WORK ITEM — Set down exactly the lines below, starting at the one that contains "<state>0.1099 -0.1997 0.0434" and ending at the one that contains "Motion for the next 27", with both of those lines included and nothing else.

[Stored data entries]
◆ ◆ ◆ ◆ ◆ ◆ ◆

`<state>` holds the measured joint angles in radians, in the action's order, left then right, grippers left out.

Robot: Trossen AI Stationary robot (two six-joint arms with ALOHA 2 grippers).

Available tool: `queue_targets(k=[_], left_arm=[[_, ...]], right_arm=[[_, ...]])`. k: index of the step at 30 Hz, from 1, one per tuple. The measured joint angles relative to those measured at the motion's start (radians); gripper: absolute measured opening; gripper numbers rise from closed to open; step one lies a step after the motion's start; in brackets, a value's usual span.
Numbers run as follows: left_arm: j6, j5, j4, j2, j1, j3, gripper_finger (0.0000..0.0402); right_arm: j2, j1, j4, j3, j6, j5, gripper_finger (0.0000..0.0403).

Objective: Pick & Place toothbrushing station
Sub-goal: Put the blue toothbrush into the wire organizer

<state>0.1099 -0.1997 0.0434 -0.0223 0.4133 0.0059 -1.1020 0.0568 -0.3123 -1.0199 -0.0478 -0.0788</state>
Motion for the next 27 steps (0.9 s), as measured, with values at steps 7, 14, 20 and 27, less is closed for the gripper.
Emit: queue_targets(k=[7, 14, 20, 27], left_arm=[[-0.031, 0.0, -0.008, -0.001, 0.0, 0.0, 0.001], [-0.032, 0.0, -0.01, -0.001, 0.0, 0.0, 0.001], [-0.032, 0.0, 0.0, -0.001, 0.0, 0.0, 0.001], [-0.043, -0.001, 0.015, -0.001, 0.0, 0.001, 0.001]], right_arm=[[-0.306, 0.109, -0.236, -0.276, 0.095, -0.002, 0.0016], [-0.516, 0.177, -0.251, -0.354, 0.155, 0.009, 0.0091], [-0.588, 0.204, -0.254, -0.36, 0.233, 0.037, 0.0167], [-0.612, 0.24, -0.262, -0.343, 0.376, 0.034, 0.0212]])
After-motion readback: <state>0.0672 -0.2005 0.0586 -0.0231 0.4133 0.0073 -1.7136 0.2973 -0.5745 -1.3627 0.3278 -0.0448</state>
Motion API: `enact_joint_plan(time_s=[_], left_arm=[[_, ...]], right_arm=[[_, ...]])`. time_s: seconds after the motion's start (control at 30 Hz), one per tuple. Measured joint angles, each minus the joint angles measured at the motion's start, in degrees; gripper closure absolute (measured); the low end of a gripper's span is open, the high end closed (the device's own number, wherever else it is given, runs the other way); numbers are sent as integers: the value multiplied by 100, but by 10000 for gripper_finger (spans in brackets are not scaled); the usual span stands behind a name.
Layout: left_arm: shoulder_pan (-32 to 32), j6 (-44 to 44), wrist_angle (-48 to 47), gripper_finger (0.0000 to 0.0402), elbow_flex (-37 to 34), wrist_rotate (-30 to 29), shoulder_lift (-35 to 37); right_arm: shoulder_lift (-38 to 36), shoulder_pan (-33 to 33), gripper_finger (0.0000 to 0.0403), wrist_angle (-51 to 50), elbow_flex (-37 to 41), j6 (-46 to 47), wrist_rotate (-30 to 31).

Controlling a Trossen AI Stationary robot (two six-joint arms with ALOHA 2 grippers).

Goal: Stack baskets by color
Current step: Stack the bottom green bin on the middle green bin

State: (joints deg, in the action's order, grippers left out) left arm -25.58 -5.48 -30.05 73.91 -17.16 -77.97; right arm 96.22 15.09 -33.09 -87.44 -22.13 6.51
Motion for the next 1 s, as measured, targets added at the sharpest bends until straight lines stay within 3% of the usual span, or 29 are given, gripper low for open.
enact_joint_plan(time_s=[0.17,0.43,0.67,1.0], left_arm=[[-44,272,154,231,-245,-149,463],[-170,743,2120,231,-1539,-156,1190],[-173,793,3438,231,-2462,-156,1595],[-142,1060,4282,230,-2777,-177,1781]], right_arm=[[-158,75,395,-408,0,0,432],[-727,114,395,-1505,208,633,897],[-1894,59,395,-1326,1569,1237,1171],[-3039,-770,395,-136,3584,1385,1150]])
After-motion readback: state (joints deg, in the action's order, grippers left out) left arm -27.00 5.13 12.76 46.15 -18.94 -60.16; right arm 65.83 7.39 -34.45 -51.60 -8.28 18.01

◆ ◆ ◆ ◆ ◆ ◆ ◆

REPLY —
<state>0.1099 -0.1997 0.0434 -0.0223 0.4133 0.0059 -1.1020 0.0568 -0.3123 -1.0199 -0.0478 -0.0788</state>
Motion for the next 27 steps (0.9 s), as measured, with values at steps 7, 14, 20 and 27, less is closed for the gripper.

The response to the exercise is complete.